Le programme des études supérieures représente un investissement considérable en temps et en efforts. La plupart des étudiants ne semblent réaliser sa véritable ampleur qu'une fois impliqués à fond dans la démarche. De fil en aiguille, ils se verront incités à collaborer à des publications ou à contribuer à certaines recherches, et ce tout au long de leurs études.
Avant même de faire le choix de votre directeur de recherche ou d'accepter un contrat de recherche, il est recommandé de discuter clairement avec ceux-ci des questions de propriété et de probité intellectuelles. Il est aussi pertinent de tenter de savoir, par certains étudiants ayant travaillé avec le directeur ou l'employeur concerné, quelles sont ses habitudes à cet égard.
Nous vous recommandons la lecture Guide de présentation et d'évaluation des mémoires de maîtrise et des thèses de doctorat (édition révisée de 2001) afin de connaître certaines des règles qui s'y rapportent pour l'Université de Montréal.
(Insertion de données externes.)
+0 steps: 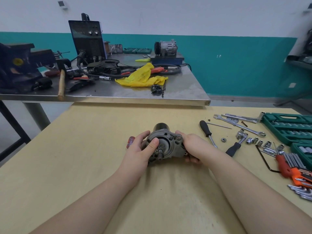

La politique de l'Université de Montréal sur la propriété intellectuelle renseigne son lecteur sur la délimitation des droits de propriété intellectuelle à l'Université de Montréal ainsi que sur la façon d'encadrer l'exercice de ces droits, tant pour les professeurs et les chercheurs que pour les étudiants. Notons que l'Université a prévu à l'intérieur de la politique sur la propriété intellectuelle que les unités académiques devaient élaborer une entente cadre visant à préciser les points suivants : la reconnaissance du caractère substantiel ou d'appoint de l'apport intellectuel ou créateur, la signature des publications, la divulgation, la consultation et l'utilisation des résultats et l'accès aux résultats par les chercheurs. Nous vous incitons à prendre connaissance de cette politique sur le site du Secrétariat général de l'Université.
Questions très fréquemment posées
Qu'est-ce que la propriété intellectuelle?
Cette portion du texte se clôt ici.